Nelly Ramírez - Presenter, Universidad de las Américas Puebla
Juan Gabriel Segovia-Hernández, Universidad de Guanajuato
Salvador Hernández, Universidad de Guanajuato



The hydrodesulfurization (HDS) process is widely used to remove sulfur found in diesel. Conventional HDS processes basically consist of a reaction system where the organic sulfur compounds react with hydrogen to obtain organic compounds and hydrogen sulfide besides a separation system to remove compounds of diesel and a recirculation system. A technological alternative improvement for this process is the reactive distillation, which allows to perform the HDS operation and separation of products in a single unit process involving a considerable energy saving and cost investment. The distillation reactor-side (DSRC) also has been proposed to remove sulfur compounds of diesel. The design and optimization of a HDS process involves the selection of the configuration and the operating conditions to minimize the total annual cost, CO2 emissions and the amount of sulfur compounds. In general, the optimal design of HDS process is a highly non-linear and multivariable problem, with the presence of both continuous and discontinuous design variables. In addition, the objective function used as optimization criterion is generally non-convex with several local optimums and subject to several constraints. The use of stochastic optimizers, which deals with multi-modal and non-convex problems, can be an effective way to face the challenging characteristics involved in the design of distillation columns. Stochastic global optimization algorithms are capable of solving, robustly and efficiently, the challenging multi-modal optimization problem, and they appear to be a suitable alternative for the design and optimization of complex separation schemes.
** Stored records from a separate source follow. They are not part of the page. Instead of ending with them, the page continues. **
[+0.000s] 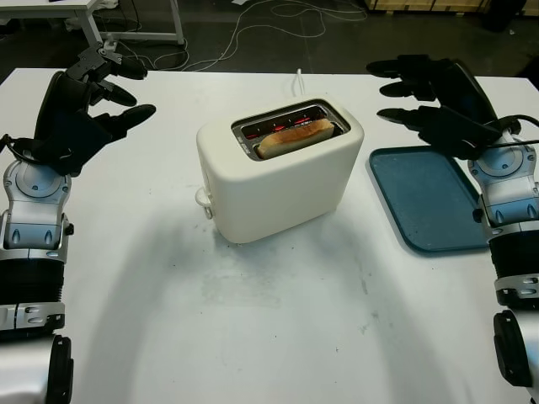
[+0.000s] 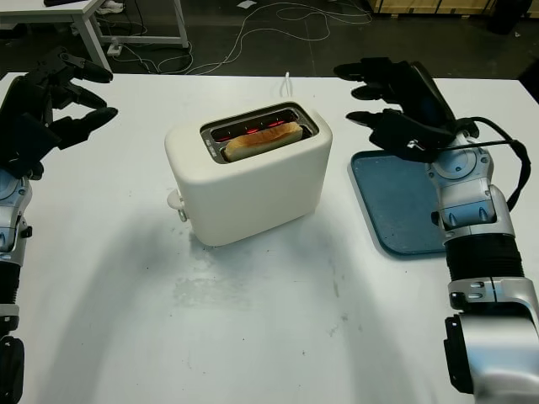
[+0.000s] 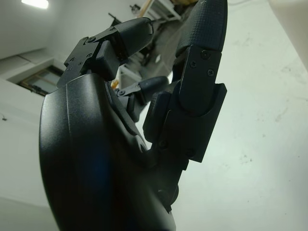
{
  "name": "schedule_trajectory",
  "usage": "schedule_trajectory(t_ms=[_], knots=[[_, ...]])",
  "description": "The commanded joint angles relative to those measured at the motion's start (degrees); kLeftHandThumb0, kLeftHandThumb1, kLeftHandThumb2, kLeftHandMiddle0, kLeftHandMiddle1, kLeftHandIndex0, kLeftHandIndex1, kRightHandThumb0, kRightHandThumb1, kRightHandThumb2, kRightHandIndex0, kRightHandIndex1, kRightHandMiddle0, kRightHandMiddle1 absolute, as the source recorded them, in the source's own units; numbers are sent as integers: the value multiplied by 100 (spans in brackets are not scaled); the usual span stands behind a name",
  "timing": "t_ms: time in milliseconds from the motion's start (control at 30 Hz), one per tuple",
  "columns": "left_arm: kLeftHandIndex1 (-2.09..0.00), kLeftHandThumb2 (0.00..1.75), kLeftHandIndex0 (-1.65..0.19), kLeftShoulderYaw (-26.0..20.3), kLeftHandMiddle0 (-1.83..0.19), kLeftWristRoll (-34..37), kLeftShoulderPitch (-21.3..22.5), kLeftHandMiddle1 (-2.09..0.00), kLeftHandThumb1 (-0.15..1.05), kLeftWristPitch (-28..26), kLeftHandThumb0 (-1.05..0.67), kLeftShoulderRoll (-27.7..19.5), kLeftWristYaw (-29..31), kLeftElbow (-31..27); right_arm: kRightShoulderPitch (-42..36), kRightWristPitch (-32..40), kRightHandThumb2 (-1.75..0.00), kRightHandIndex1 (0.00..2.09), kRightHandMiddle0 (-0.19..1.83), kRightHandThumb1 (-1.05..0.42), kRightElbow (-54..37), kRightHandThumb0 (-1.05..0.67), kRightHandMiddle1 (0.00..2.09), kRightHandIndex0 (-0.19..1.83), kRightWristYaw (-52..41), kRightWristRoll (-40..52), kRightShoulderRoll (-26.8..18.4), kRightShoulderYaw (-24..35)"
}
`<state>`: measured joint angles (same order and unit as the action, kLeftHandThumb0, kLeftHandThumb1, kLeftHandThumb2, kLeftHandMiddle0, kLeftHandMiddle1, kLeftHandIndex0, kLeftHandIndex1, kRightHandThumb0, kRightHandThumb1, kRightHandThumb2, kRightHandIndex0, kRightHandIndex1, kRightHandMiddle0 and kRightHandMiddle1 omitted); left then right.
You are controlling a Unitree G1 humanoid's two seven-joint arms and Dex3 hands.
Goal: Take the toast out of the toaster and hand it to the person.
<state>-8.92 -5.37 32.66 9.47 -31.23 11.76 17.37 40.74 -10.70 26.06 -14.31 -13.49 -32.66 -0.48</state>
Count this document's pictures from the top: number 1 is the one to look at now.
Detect white metal-frame desk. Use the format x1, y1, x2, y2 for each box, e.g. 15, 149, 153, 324
0, 0, 187, 46

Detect white two-slot toaster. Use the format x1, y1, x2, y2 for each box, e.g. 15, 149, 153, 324
194, 97, 366, 245

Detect long white floor cable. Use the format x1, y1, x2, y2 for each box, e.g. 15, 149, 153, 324
183, 0, 368, 72

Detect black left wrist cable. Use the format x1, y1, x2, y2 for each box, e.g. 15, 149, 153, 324
0, 133, 39, 163

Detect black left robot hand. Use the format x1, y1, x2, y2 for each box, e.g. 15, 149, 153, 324
33, 41, 157, 153

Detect thin white cable bundle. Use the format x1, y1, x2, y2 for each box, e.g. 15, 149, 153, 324
113, 40, 190, 71

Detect wooden pallet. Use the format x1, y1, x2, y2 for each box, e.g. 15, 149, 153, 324
366, 0, 483, 12

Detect dark bulky floor object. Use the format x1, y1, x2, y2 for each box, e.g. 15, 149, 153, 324
475, 0, 527, 33

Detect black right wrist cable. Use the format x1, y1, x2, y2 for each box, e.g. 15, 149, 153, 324
475, 116, 539, 148

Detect toast slice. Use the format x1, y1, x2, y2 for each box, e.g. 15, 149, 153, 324
257, 117, 338, 160

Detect white toaster lever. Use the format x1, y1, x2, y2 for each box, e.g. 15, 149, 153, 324
193, 187, 216, 220

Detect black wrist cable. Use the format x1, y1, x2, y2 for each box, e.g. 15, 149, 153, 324
475, 116, 539, 148
0, 133, 39, 163

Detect blue plastic tray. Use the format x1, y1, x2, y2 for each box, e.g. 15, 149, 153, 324
368, 146, 492, 255

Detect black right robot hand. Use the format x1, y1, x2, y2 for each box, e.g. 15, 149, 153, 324
366, 54, 500, 128
In this work, we have implemented a stochastic global optimization method to obtain the design and optimization of three distillation reactor-side (DSRC) in the HDS process. In particular, we have used a multiobjective optimization based on differential evolution with tabu list coupled to Aspen ONE Aspen Plus. The results obtained in the Pareto Fronts indicate competition between total annual cost, CO2 emissions and the amount of sulfur compounds of the HDS process. These results are useful to identify trends in the operational conditions in the DSRC process.